Work order -
Here the job is to retype the data word for word while leaving the pictures aside.

Information shown -
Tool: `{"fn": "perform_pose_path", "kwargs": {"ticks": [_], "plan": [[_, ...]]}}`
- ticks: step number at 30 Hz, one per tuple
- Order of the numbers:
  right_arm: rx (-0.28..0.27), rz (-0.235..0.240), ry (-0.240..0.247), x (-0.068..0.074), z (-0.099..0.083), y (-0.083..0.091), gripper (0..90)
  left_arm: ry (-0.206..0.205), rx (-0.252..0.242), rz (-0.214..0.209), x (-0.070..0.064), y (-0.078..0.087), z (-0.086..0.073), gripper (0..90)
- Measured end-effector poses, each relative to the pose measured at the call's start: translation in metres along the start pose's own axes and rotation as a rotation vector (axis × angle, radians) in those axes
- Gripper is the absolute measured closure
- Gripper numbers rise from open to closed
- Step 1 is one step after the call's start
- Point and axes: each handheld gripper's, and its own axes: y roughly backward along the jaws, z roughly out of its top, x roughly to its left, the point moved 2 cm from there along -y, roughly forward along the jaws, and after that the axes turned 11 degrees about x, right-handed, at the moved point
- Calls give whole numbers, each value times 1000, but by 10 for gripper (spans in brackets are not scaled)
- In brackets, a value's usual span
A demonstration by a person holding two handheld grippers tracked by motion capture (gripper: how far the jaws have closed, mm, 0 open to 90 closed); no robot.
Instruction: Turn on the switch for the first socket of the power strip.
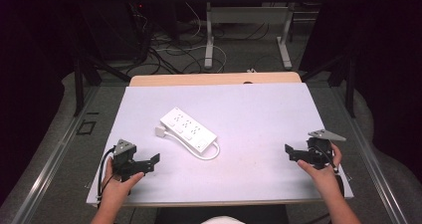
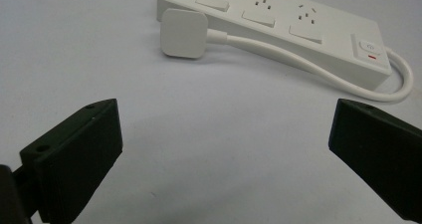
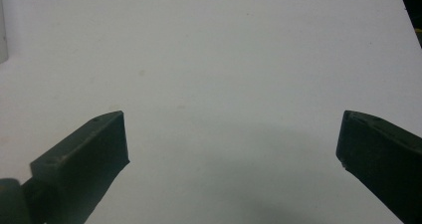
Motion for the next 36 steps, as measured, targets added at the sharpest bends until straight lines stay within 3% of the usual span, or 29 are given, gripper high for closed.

Result of this exercise -
Tool: `{"fn": "perform_pose_path", "kwargs": {"ticks": [_], "plan": [[_, ...]]}}`
- ticks: step number at 30 Hz, one per tuple
- Order of the numbers:
  right_arm: rx (-0.28..0.27), rz (-0.235..0.240), ry (-0.240..0.247), x (-0.068..0.074), z (-0.099..0.083), y (-0.083..0.091), gripper (0..90)
  left_arm: ry (-0.206..0.205), rx (-0.252..0.242), rz (-0.214..0.209), x (-0.070..0.064), y (-0.078..0.087), z (-0.086..0.073), gripper (0..90)
- Measured end-effector poses, each relative to the pose measured at the call's start: translation in metres along the start pose's own axes and rotation as a rotation vector (axis × angle, radians) in those axes
- Gripper is the absolute measured closure
- Gripper numbers rise from open to closed
- Step 1 is one step after the call's start
- Point and axes: each handheld gripper's, and its own axes: y roughly backward along the jaws, z roughly out of its top, x roughly to its left, the point moved 2 cm from there along -y, roughly forward along the jaws, and after that the axes turned 11 degrees about x, right-handed, at the moved point
- Calls give whole numbers, each value times 1000, but by 10 for gripper (spans in brackets are not scaled)
- In brackets, a value's usual span
A demonstration by a person holding two handheld grippers tracked by motion capture (gripper: how far the jaws have closed, mm, 0 open to 90 closed); no robot.
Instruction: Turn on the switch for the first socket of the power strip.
Motion for the next 36 steps, as measured, targets added at the sharpest bends until straight lines stay within 3% of the usual span, or 29 are given, gripper high for closed.

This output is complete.